### PROBLEM DETAILS
Take from the material every line that contains the word "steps".

☆ ☆ ☆ ☆

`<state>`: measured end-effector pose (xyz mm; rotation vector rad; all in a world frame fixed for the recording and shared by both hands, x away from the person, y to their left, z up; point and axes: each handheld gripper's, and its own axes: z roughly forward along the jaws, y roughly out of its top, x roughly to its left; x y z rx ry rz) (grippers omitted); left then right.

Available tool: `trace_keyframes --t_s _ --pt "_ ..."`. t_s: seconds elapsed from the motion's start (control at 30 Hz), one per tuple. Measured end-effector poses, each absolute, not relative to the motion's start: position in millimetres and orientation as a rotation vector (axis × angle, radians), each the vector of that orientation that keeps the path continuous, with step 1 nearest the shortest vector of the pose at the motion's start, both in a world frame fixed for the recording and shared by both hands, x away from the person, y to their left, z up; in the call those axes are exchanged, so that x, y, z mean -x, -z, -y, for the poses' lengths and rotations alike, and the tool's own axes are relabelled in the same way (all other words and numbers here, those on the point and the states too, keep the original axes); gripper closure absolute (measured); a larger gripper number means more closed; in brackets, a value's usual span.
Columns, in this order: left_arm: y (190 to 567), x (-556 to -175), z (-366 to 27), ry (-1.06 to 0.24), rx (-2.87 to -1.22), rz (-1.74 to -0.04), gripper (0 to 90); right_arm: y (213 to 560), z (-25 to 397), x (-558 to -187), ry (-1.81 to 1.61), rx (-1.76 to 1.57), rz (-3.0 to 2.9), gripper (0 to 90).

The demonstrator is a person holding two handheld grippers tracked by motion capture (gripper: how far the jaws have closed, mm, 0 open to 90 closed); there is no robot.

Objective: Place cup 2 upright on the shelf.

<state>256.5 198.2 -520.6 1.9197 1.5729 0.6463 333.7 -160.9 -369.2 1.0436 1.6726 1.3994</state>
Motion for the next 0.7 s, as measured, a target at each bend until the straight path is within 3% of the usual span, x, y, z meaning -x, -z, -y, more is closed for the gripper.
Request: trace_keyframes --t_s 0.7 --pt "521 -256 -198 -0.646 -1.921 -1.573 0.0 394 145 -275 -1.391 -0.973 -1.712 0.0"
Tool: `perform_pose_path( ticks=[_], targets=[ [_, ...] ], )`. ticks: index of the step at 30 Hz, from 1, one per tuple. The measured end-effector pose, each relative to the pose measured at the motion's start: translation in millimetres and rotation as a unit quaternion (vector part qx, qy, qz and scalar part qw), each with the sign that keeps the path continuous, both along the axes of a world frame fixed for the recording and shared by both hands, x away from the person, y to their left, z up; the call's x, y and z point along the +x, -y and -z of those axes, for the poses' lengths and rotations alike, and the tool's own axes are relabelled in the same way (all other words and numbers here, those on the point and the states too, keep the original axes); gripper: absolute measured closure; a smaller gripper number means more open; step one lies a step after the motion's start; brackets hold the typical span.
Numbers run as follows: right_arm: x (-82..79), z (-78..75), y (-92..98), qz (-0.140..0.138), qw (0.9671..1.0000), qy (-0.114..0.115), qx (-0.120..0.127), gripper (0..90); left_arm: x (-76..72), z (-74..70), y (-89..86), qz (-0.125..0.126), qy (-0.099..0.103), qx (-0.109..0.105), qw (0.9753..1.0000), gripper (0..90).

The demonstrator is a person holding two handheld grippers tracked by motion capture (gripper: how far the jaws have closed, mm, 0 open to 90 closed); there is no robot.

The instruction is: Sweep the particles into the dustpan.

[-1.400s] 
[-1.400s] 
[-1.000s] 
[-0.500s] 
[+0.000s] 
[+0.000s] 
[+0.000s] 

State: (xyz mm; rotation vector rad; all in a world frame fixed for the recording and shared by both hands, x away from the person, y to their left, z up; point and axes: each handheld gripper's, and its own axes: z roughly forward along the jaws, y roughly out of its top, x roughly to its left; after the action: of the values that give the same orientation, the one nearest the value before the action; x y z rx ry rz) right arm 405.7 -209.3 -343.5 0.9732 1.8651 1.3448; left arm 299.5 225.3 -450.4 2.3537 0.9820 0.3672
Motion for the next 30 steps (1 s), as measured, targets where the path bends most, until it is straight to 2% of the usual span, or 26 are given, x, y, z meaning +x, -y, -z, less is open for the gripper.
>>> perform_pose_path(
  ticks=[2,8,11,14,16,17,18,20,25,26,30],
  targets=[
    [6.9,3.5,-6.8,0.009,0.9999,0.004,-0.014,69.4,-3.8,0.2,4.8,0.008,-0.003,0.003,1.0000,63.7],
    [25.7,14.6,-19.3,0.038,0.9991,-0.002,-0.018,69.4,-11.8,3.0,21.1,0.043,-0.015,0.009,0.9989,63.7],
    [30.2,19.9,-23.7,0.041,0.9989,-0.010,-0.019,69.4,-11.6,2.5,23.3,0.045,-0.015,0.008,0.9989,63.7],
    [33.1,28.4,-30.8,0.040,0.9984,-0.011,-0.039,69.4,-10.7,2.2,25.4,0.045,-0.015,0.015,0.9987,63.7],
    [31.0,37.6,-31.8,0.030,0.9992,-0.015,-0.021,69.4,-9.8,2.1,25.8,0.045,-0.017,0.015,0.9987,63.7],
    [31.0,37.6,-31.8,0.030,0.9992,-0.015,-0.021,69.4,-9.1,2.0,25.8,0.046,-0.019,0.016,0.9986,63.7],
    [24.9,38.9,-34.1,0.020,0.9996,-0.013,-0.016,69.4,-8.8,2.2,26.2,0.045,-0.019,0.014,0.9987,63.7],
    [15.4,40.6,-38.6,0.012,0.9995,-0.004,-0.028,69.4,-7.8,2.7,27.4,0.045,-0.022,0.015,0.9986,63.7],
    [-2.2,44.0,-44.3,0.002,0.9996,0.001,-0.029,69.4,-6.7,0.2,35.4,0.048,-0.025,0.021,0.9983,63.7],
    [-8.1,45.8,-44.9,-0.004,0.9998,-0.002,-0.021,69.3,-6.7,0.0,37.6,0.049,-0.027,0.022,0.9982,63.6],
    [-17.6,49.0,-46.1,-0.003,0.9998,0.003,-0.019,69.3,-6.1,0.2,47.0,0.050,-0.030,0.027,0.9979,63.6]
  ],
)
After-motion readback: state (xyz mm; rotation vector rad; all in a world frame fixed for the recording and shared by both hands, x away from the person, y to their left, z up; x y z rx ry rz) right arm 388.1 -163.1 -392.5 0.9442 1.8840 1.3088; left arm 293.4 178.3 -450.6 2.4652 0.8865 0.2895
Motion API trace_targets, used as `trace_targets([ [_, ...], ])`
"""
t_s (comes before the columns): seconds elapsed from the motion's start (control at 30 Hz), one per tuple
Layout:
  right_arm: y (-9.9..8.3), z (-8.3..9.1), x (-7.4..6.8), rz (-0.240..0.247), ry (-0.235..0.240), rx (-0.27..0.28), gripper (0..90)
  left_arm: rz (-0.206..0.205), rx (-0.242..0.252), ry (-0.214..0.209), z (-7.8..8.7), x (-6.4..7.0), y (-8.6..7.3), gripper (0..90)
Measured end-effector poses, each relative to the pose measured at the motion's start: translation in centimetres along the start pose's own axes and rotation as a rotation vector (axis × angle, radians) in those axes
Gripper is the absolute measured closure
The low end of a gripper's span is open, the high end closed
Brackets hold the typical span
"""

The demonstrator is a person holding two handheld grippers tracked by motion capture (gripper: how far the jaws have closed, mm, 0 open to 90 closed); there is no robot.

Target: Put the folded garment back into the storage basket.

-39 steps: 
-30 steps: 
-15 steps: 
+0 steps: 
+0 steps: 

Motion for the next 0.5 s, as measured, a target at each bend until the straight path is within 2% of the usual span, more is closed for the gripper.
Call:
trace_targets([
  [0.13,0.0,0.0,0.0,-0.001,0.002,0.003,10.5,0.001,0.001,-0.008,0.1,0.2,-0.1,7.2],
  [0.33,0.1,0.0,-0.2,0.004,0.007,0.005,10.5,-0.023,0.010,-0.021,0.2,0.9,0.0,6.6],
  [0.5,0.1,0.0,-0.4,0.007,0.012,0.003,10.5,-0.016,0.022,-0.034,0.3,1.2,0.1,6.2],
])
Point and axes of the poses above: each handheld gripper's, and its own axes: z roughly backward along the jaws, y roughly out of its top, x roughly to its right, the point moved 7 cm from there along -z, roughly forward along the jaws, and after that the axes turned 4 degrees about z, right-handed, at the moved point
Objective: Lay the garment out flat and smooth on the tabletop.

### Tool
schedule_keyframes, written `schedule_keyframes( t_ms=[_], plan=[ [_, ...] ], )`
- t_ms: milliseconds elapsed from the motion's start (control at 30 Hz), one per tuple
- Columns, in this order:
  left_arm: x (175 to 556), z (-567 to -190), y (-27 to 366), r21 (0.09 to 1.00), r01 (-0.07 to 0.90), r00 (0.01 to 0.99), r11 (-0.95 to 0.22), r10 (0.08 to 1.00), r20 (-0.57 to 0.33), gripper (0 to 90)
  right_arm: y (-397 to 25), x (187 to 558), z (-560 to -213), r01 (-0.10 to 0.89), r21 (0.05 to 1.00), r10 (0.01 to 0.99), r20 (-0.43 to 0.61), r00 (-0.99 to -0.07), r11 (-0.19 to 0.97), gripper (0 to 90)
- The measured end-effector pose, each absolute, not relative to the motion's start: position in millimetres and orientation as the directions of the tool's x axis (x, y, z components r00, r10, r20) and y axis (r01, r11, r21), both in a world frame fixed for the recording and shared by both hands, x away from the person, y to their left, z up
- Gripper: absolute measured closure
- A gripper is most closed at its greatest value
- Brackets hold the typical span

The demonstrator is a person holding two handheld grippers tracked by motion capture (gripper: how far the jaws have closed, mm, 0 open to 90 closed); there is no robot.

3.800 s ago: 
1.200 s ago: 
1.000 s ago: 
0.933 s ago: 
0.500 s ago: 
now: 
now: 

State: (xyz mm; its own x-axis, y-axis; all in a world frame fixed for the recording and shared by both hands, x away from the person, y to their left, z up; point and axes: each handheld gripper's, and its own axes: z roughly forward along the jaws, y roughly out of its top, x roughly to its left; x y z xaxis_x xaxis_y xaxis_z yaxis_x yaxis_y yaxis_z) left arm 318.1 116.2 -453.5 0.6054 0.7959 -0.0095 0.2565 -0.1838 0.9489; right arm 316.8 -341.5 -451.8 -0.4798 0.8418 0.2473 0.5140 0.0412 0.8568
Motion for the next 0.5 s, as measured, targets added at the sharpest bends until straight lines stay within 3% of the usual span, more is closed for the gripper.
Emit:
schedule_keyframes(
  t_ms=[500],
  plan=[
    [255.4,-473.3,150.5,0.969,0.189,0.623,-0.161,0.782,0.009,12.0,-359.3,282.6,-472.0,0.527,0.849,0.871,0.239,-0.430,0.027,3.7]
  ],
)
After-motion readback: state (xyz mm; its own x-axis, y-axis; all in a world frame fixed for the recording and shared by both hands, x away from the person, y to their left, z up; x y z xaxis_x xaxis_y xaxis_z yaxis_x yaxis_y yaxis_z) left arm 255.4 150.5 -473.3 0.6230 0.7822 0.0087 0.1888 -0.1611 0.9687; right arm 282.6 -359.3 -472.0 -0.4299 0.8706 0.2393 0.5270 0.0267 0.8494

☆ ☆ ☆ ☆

### EXERCISE SOLUTION
Motion for the next 30 steps (1 s), as measured, targets where the path bends most, until it is straight to 2% of the usual span, or 26 are given, x, y, z meaning +x, -y, -z, less is open for the gripper.
-39 steps: 
-30 steps: 
-15 steps: 
+0 steps: 
+0 steps: 

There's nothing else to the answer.